Welcome back to The Prophets, our Saturday series about fascinating people from the past who foresaw our current moment. Last week, Rob Henderson paid tribute to Eric Hoffer, the blue-collar philosopher who explained how mass movements form, and warned about a society ruled by elites.

Today, Tiya Miles writes about science fiction writer Octavia Butler, who predicted the political, technological, and environmental forces that would roil the twenty-first century.

Somehow she knew this time would come. The smoke-choked air from fire gone wild, the sweltering heat and receding lakes, the melting away of civil society and political stability, the mass addiction to powerful synthetic drugs, the rolling back of women’s control of reproduction, and the light-year leaps in artificial intelligence—Octavia Butler foresaw them all. 

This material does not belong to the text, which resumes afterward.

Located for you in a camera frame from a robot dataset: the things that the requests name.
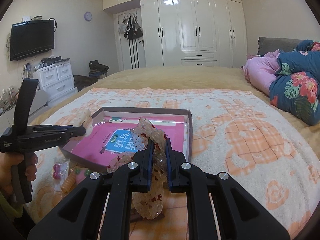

Butler was not a climate scientist, a political pundit, or a Silicon Valley technologist. The author of imaginative and often disturbing speculative fiction, she was a black woman descended from enslaved people in Louisiana, raised by a strictly religious mother in Southern California, educated at community and regional colleges, and besieged by feelings of professional marginalization for most of her too-short life. 

In the 1980s and 1990s when she was conceiving her now-classic work of dystopian fiction, Parable of the Sower (1993), through the noise of late-twentieth-century American culture, Butler heard a signal: the future would not be like the present; it would, instead, be a techno-juiced doppelganger of the past. 

“We do keep dragging each other back to various and sundry dark ages,” she said in an interview in 1997. “We appear to be in the process of doing it again now.”